Jugadores de peso: John Sam Williams

Jugadores que se dejaron llevar por la comida pero triunfaron en el baloncesto.

Corpulento en su etapa en el Forum de Valladolid
Corpulento en su etapa en el Forum de Valladolid

Amantes de las hamburguesas con queso y todos los ingredientes que puedan caber en un panecillo, los ogros de la báscula, inquilinos del endocrino… En las grandes ligas nos hemos encontrado con muchos jugadores que han reunido estas características pero, por un motivo o por otro han calado en nuestros corazones, no sólo por el exceso de colesterol, sino por su talento, simpatía o simplemente por su forma de deambular en la pista. Uno de esos jugadores de cintura ancha que deslumbró en la ACB era John Sam Williams con el que hoy abrimos nuestra serie de jugadores de peso.

John Sam Williams era un prometedor alero de 2,06 justitos en su época de rookie en la NBA. De hecho, fue seleccionado con el número 12 por los Washington Bullets en el draft de 1986, el de Drazen Petrovic y el del desafortunado incidente con las drogas que le costó la vida a Len Bias empezando la larga maldición de los Boston Celtics.

Pues bien, John paseaba sus 120 kilos de peso por la NBA, una liga que empezaba a jugarse a cámara rápida. Sin ser un pívot alto, ni un alero ágil, se las ingeniaba para mantenerse con buenos números, en parte debido a su talento para anotar desde fuera, donde nadie podía defender a ese corpulento jugador. Los aficionados le bautizaron cariñosamente como John ‘Hot Plate’ Williams, pero no era sólo querido por su peso, sino por su juego y su facilidad para asistir, llegando a conseguir varios triples dobles en la liga. En su cuarta temporada en los Bullets empezó a destacar, realizando muy buenas actuaciones, pero su sobrepeso hizo mella en sus rodillas provocándole una grave lesión que no le dejaría volver al máximo nivel. Lo intentaría con los Clippers, yendo y viniendo de la enfermería y de la casa de comida rápida, su peso iba creciendo. Luego estaría una temporada en los Indiana Pacers donde Larry Brown le puso la cruz y Williams decidió terminar su carrera.

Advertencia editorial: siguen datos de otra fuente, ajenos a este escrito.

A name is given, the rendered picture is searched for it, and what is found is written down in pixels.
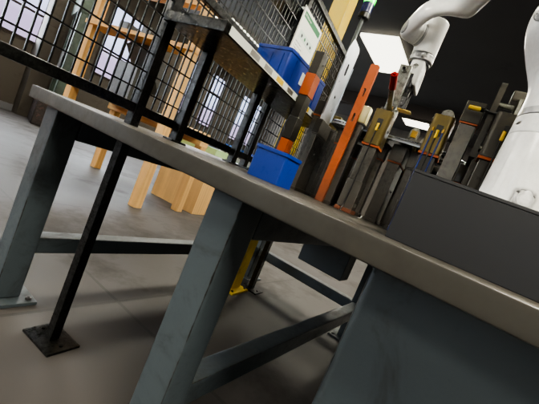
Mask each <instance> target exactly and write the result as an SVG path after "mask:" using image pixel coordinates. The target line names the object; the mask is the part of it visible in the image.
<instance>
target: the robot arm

Entonces se dejó llevar, en su última temporada en la NBA llegó a pesar 150 kilos. Una mole difícil de mover en un campeonato de atletas. Así, el joven jubilado de 28 años se enroló en el proyecto benéfico Magic Johnson Stars Tour, donde jugaba partidos de exhibición benéficos junto a viejas glorias de la liga como Moses Malone, Bob McAdoo, Kurt Rambis o Oscar Schmidt.

En uno de esos partidos se fijaron los directivos del Coviran Granada y le dijeron que en España había una liga profesional en la que él y sus 150 kilos tenían espacio. Había nacido un ídolo, el jugador que ahora sería 'El gordo Williams'. Más de uno se debió reir de él cuando en su primera rueda de calentamiento apareció aquel rechoncho jugador con pinta de ser un atracador que venía a la ACB a conocer la peseta. Nada más lejos de la realidad, John Williams asombró al baloncesto español. No lo hizo en su primer partido, era contra el Real Madrid en la capital, pero si en los siguientes. El debut en casa fue mágico. Él solito se merendó al Coren Ourense y luego se pidió unos nachos con chile para completar su voraz hambre de triunfo. 33 minutos en pista con 21 puntos y 7 rebotes. Aquel gigantesco jugador empezaba a lo grande.

En nuestro país pudo jugar como pívot abierto y era prácticamente imposible defenderle cuando sus rodillas no se lo impedían. Su exceso de peso era compensado por su desmesurado talento. Escondía el balón en sus brazos jamoneros y se lo entregaba al compañero justo debajo de canasta. Era uno de esos pívots con alma de base que nunca te cansas de mirar. Talento desbordante, quizás uno de los mejores que jamás hemos visto en la ACB.

Finalizó una fantástica primera temporada en la liga estando en muchos partidos por encima de los 20 puntos y siendo la referencia ofensiva del Covirán. Pero le podía su amor por los bizcochos y pronto volvió a lesionarse. Aún así tenía un nombre ya en la liga y unido a su franquicia anotadora le propició un nuevo contrato, en este caso en el Forum Valladolid, donde en sus dos últimas temporadas volvería a los registros del primer año en Granada, a los que además añadiría su talento para dar asistencias que tanta fama le dio en la NBA. Una despedida a lo grande de uno de los jugadores con más clase que ha pasado por nuestra liga. Lástima sus kilos que lastraron una gran carrera. Grande ‘El Gordo Williams’.